The Roadrunners are seeking to turn their first bowl appearance into long term momentum. Here are the spots they’ll need to fill with impact players to see future success.

NCAA Football: New Mexico Bowl-New Mexico at Texas-San Antonio Ivan Pierre Aguirre-USA TODAY Sports

After bringing his startup program to their first taste of post-season play, it’s time for first-year head coach Frank Wilson to once again prove his ability as one of the top recruiters in college football. The Roadrunners are pretty well positioned for 2017 as they return the overwhelming majority of the roster that took the program to its first bowl game last season. Of course any team will have various needs to address in each off-season no matter how young and successful they may be. Let’s take a look at three positions where UTSA will need to find solutions before National Signing Day on February 1st.

1: A Starter at Left Tackle

For whatever reason, UTSA has historically struggled to recruit offensive linemen. Cody Harris, a member of the “Original 18” players that helped get the program off the ground, has been UTSA’s best offensive tackle despite being lightly recruited out of local Smithson Valley High School. This year UTSA will seek to replace LSU graduate transfer Jevonte Domond. At 6’5”, 300 pounds, Domond provided stabilization to the position but only had a single season of eligibility. The Roadrunners will need to find a multi-year starter at the position that can keep Dalton Sturm and future quarterbacks protected against the blitz.

The Roadrunners currently have two promising athletes committed at the position and remain in the hunt for an additional bookend tackle. Josh Dunlop, a three-star 6’7”, 315 JUCO transfer, is already on campus in San Antonio and is the odds-on favorite to start next season. Dunlop academically qualified to play Division I football out of high school so he’ll have three seasons of eligibility as opposed to the usual two seasons JUCO transfers typically have to work with.

UTSA has also been active at the prep level, earning the commitment of 6’5” offensive tackle Dominic Pastucci. The Austin-area native has impressive athleticism and strength but he’ll probably need a redshirt season to fill out to playing weight. The Roadrunners are also fighting for the commitment of mammoth offensive tackle Patrick Nuss. The 6’7” tackle was committed to Western Kentucky for some time before deciding to look elsewhere following the departure of Jeff Brohm to Purdue. Nuss has scheduled visits with UAB and UTSA and took an official visit to ULL last week. Expect this recruiting battle to come down to the wire.

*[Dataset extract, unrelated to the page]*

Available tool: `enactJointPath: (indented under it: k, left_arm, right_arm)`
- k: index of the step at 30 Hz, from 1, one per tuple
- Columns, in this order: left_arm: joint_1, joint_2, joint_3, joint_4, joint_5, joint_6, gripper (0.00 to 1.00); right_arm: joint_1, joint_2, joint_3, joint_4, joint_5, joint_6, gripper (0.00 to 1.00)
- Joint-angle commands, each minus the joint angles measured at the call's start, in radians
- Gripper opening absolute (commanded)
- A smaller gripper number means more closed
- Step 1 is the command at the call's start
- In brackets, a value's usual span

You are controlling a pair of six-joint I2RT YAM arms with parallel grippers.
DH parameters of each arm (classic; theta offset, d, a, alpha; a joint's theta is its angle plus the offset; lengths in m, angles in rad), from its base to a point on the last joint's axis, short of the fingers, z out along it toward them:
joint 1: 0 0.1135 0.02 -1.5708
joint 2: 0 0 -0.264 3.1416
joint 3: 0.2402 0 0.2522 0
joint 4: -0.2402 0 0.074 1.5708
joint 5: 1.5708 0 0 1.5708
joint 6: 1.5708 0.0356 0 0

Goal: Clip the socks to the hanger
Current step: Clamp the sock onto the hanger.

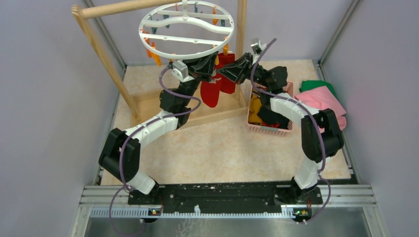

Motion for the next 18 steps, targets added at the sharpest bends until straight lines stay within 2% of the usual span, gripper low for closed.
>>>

2: An Instant-Impact Running Back

UTSA will be losing their all-time leading rusher in Jarveon Williams this off season. While junior Jalen Rhodes has impressed in his first two seasons he can’t carry the load of the ground game all on his own. The Roadrunners will need to find a running back that can step onto campus and immediately handle carries in offensive coordinator Frank Scelfo’s pro-style offense.

Keller, Texas running back Anthony Smith is currently UTSA’s only commitment at the position. A three-star back, Smith has impressive patience and cutting ability similar to that of Rhodes. Ideally Smith would be allowed a redshirt year to build out his 190 pound frame but the lack of depth on the roster will likely force him into action as a true freshman.

The Roadrunners made a splash last weekend after then-Syracuse commit BJ Daniels decommitted from the Orange during his official visit to UTSA. Daniels will no longer visit Syracuse but is scheduled to visit South Florida before signing day. The big-body back out of Florida certainly loved his visit to San Antonio judging by his social media activity over the weekend. Daniels seems to have developed a strong relationship with the UTSA coaching staff and other prospects making their visit. It will be tough to beat out Charlie Strong for a local athlete but recruiting is a relationship-based business and UTSA can offer immediate playing time.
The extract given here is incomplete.